-- Opening Marker --

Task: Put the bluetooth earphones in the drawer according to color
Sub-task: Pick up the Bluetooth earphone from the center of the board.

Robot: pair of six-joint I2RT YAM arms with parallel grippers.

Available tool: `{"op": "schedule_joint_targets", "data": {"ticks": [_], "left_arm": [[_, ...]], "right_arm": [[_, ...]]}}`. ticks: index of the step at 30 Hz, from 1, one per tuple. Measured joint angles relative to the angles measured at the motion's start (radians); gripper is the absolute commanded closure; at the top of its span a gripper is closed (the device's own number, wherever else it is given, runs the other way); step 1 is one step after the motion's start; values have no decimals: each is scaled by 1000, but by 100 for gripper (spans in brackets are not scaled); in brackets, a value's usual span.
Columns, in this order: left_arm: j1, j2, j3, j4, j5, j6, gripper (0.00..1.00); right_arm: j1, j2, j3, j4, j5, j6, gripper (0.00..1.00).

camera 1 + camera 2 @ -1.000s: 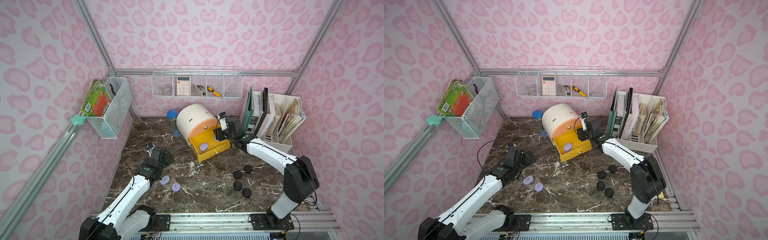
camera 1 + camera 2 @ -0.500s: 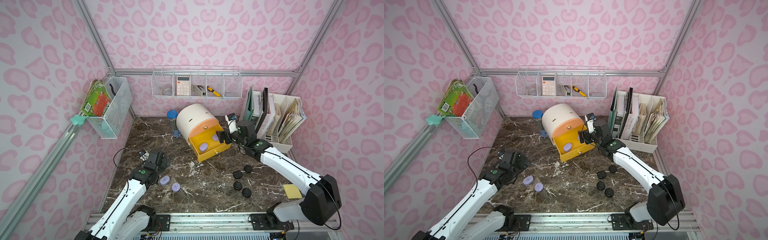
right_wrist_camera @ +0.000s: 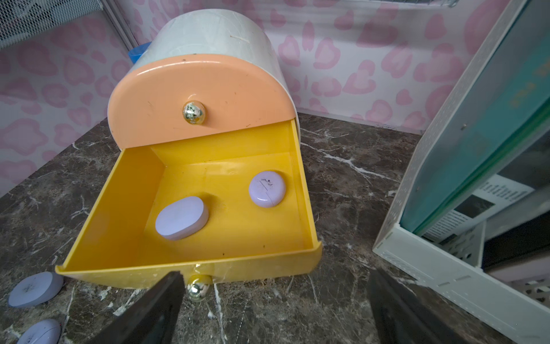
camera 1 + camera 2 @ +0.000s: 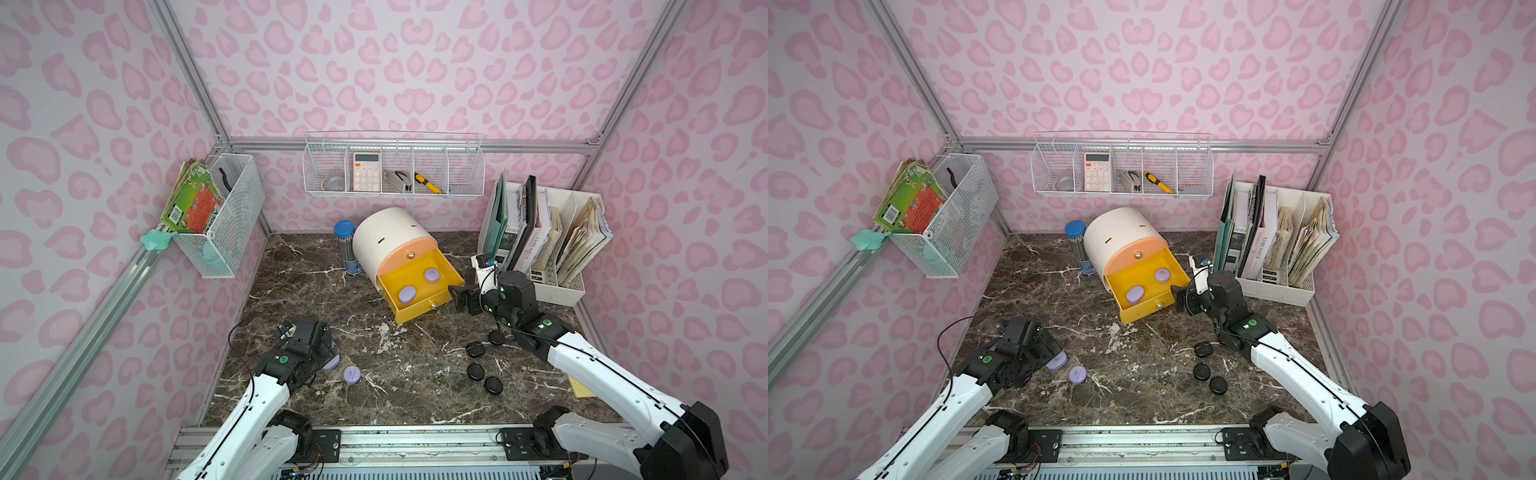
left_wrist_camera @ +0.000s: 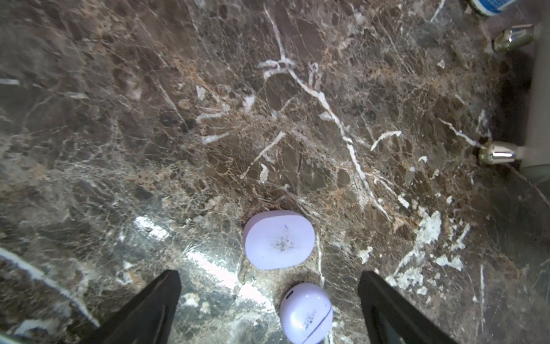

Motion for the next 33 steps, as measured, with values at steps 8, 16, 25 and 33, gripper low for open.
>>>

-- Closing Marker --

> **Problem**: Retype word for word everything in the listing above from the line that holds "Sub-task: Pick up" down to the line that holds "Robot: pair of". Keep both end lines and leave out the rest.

> **Worked solution**:
Sub-task: Pick up the Bluetooth earphone from the center of the board.

Robot: pair of six-joint I2RT YAM arms with parallel grippers.

With that, the answer is complete.